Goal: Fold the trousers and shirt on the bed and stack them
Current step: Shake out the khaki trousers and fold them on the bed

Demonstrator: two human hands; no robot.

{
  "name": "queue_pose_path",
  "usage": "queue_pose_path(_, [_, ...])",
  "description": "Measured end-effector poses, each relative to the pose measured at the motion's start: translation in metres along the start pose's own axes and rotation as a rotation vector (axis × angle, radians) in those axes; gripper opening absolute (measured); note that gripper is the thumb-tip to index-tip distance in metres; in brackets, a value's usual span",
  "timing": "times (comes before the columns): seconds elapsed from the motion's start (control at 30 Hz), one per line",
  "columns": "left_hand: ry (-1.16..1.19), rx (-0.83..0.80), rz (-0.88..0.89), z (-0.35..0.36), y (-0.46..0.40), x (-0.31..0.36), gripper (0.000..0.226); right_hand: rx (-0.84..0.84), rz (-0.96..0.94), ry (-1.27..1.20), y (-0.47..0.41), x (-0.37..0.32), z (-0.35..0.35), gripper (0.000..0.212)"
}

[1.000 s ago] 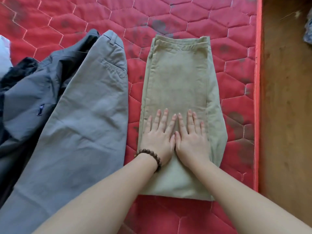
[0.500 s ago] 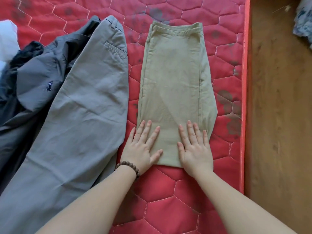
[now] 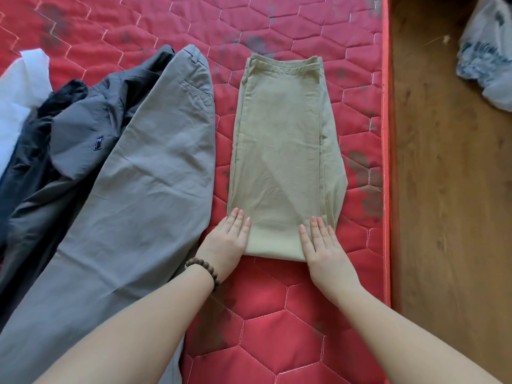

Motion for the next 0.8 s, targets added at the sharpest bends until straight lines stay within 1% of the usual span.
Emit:
queue_pose_path(0.1, [0.006, 0.043, 0.003, -0.008, 0.009, 0.002, 0.049, 0.116, 0.025, -0.042, 0.006, -0.008, -0.010, 0.055])
queue_pose_path(0.2, [0.009, 0.097, 0.000, -0.018, 0.030, 0.007, 0.050, 0.220, 0.001, -0.080, 0.025, -0.014, -0.017, 0.054])
queue_pose_path(0.27, [0.020, 0.125, -0.019, -0.024, 0.051, 0.017, 0.050, 0.252, -0.012, -0.107, 0.047, -0.019, -0.025, 0.049])
queue_pose_path(0.33, [0.054, 0.132, -0.050, -0.033, 0.073, 0.030, 0.048, 0.218, 0.015, -0.188, 0.074, -0.022, -0.028, 0.040])
queue_pose_path(0.4, [0.115, 0.159, -0.095, -0.048, 0.099, 0.044, 0.038, 0.106, 0.064, -0.308, 0.100, -0.024, -0.027, 0.036])
queue_pose_path(0.43, [0.174, 0.175, -0.115, -0.055, 0.111, 0.050, 0.034, 0.052, 0.090, -0.371, 0.114, -0.025, -0.026, 0.032])
queue_pose_path(0.47, [0.278, 0.167, -0.147, -0.057, 0.123, 0.055, 0.035, 0.007, 0.124, -0.447, 0.129, -0.025, -0.025, 0.027])
queue_pose_path(0.5, [0.433, 0.126, -0.207, -0.058, 0.136, 0.060, 0.035, -0.016, 0.165, -0.548, 0.144, -0.026, -0.026, 0.024])
queue_pose_path(0.57, [0.827, 0.002, -0.422, -0.063, 0.163, 0.068, 0.027, 0.022, 0.228, -0.754, 0.176, -0.027, -0.033, 0.025])
queue_pose_path(0.6, [0.985, -0.028, -0.534, -0.070, 0.173, 0.072, 0.023, 0.053, 0.243, -0.831, 0.190, -0.028, -0.039, 0.026])
queue_pose_path(0.63, [1.108, -0.038, -0.609, -0.078, 0.182, 0.075, 0.022, 0.079, 0.247, -0.888, 0.201, -0.030, -0.047, 0.026])
queue_pose_path(0.67, [1.204, -0.040, -0.640, -0.088, 0.189, 0.077, 0.025, 0.099, 0.247, -0.935, 0.211, -0.033, -0.056, 0.025])
queue_pose_path(0.73, [1.300, -0.044, -0.641, -0.107, 0.195, 0.075, 0.027, 0.121, 0.255, -1.052, 0.221, -0.036, -0.073, 0.025])
queue_pose_path(0.8, [1.384, -0.029, -0.670, -0.125, 0.195, 0.067, 0.019, 0.136, 0.274, -1.193, 0.222, -0.037, -0.094, 0.024])
Point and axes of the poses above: each hand's wrist, its own y-axis away from the middle knuckle, its own z-axis out of the palm, x = y × z, the point moved 4 cm from there along -y, towards the middle knuckle, and after that the axes turned 5 degrees about -y, right-handed, at the moved point
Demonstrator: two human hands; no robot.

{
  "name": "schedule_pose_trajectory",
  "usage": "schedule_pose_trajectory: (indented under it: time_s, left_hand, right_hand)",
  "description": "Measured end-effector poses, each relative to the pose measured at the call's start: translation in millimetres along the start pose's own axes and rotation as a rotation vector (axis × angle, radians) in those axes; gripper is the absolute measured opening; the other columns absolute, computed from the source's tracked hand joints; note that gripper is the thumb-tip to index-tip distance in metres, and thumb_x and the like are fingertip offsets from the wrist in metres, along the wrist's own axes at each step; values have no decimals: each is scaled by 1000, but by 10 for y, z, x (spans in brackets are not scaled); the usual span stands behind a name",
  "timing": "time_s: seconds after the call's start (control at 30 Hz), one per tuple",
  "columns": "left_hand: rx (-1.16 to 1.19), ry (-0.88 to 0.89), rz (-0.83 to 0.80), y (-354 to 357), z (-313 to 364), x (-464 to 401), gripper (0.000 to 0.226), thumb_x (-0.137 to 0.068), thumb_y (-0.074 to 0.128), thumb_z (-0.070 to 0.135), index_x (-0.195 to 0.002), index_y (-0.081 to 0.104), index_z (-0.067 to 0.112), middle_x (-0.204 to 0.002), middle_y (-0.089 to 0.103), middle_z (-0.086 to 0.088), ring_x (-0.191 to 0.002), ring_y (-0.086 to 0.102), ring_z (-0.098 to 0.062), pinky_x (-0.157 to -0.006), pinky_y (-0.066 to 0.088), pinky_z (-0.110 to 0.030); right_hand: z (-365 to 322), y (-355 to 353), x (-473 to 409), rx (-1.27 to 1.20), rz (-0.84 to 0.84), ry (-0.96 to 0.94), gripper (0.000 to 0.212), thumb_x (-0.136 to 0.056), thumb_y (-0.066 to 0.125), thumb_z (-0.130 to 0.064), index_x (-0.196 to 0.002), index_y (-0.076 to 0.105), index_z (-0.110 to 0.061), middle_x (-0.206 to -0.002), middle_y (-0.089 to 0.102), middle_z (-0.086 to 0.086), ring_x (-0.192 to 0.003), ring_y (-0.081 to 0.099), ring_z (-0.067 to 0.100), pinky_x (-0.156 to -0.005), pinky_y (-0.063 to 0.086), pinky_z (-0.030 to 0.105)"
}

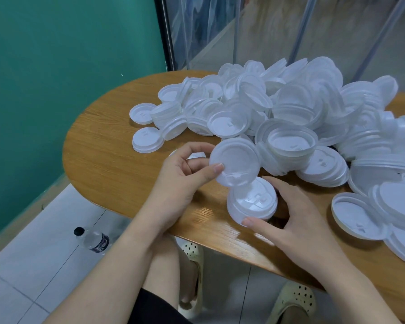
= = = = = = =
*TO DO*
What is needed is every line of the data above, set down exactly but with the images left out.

*SOLUTION*
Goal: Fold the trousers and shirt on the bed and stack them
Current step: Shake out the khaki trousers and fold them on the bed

Demonstrator: two human hands; no robot.

{
  "name": "queue_pose_path",
  "usage": "queue_pose_path(_, [_, ...])",
  "description": "Measured end-effector poses, each relative to the pose measured at the motion's start: translation in metres along the start pose's own axes and rotation as a rotation vector (axis × angle, radians) in those axes; gripper opening absolute (measured); note that gripper is the thumb-tip to index-tip distance in metres; in brackets, a value's usual span",
  "timing": "times (comes before the columns): seconds elapsed from the motion's start (control at 30 Hz), one per line",
  "columns": "left_hand: ry (-1.16..1.19), rx (-0.83..0.80), rz (-0.88..0.89), z (-0.35..0.36), y (-0.46..0.40), x (-0.31..0.36), gripper (0.000..0.226); right_hand: rx (-0.84..0.84), rz (-0.96..0.94), ry (-1.27..1.20), y (-0.47..0.41), x (-0.37..0.32), z (-0.35..0.35), gripper (0.000..0.212)"
}

[1.000 s ago] 
[0.500 s ago] 
[now] 

Motion for the next 0.8 s, targets added at the sharpest bends until straight lines stay within 1% of the usual span.
Emit:
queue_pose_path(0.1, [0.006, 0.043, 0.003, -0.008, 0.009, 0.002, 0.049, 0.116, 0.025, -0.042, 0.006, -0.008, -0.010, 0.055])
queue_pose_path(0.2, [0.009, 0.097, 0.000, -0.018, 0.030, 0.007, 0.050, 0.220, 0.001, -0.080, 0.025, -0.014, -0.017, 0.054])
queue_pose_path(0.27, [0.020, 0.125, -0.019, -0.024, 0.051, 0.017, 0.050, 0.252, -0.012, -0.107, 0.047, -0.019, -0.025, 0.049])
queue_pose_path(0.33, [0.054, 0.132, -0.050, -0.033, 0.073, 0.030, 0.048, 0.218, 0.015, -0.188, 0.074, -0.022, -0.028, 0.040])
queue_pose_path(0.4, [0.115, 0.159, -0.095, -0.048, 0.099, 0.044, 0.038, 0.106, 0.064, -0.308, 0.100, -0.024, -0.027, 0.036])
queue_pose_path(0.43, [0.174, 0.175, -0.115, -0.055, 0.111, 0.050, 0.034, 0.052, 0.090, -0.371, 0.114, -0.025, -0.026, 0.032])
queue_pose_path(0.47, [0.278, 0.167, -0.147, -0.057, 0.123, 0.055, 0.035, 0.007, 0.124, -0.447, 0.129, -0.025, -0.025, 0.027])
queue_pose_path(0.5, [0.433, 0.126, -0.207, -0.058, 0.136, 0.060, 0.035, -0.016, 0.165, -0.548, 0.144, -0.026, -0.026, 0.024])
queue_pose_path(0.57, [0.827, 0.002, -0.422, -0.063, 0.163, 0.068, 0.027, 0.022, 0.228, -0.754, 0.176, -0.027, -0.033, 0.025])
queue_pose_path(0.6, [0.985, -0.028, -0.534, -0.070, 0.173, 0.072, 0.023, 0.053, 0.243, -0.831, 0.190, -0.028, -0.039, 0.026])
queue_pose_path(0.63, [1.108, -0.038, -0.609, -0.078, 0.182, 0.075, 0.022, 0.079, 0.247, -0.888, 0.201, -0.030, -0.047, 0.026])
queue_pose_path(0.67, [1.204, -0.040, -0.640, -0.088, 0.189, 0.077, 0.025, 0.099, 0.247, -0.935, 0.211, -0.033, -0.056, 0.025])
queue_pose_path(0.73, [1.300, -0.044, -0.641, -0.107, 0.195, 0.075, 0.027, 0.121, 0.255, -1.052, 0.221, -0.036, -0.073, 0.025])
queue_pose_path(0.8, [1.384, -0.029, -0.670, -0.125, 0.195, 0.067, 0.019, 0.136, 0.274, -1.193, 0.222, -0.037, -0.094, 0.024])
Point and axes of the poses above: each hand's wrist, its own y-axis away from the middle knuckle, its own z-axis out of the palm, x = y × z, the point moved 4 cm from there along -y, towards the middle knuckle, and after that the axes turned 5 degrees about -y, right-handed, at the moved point
Demonstrator: two human hands; no robot.

{
  "name": "schedule_pose_trajectory",
  "usage": "schedule_pose_trajectory: (indented under it: time_s, left_hand, right_hand)",
  "description": "Measured end-effector poses, each relative to the pose measured at the call's start: translation in millimetres along the start pose's own axes and rotation as a rotation vector (axis × angle, radians) in those axes; gripper is the absolute measured opening; the other columns absolute, computed from the source's tracked hand joints; note that gripper is the thumb-tip to index-tip distance in metres, and thumb_x and the like are fingertip offsets from the wrist in metres, along the wrist's own axes at each step; values have no decimals: each is scaled by 1000, but by 10 for y, z, x (spans in brackets are not scaled); the usual span stands behind a name",
  "timing": "time_s: seconds after the call's start (control at 30 Hz), one per tuple",
  "columns": "left_hand: rx (-1.16 to 1.19), ry (-0.88 to 0.89), rz (-0.83 to 0.80), y (-354 to 357), z (-313 to 364), x (-464 to 401), gripper (0.000 to 0.226), thumb_x (-0.137 to 0.068), thumb_y (-0.074 to 0.128), thumb_z (-0.070 to 0.135), index_x (-0.195 to 0.002), index_y (-0.081 to 0.104), index_z (-0.067 to 0.112), middle_x (-0.204 to 0.002), middle_y (-0.089 to 0.103), middle_z (-0.086 to 0.088), ring_x (-0.191 to 0.002), ring_y (-0.086 to 0.102), ring_z (-0.098 to 0.062), pinky_x (-0.157 to -0.006), pinky_y (-0.066 to 0.088), pinky_z (-0.110 to 0.030); right_hand: z (-365 to 322), y (-355 to 353), x (-473 to 409), rx (-1.27 to 1.20), rz (-0.84 to 0.84), ry (-0.96 to 0.94), gripper (0.000 to 0.212), thumb_x (-0.136 to 0.056), thumb_y (-0.066 to 0.125), thumb_z (-0.130 to 0.064), index_x (-0.196 to 0.002), index_y (-0.076 to 0.105), index_z (-0.110 to 0.061), middle_x (-0.206 to -0.002), middle_y (-0.089 to 0.102), middle_z (-0.086 to 0.086), ring_x (-0.192 to 0.003), ring_y (-0.081 to 0.099), ring_z (-0.067 to 0.100), pinky_x (-0.156 to -0.005), pinky_y (-0.063 to 0.086), pinky_z (-0.030 to 0.105)"
}

Nothing else is needed to finish the exercise.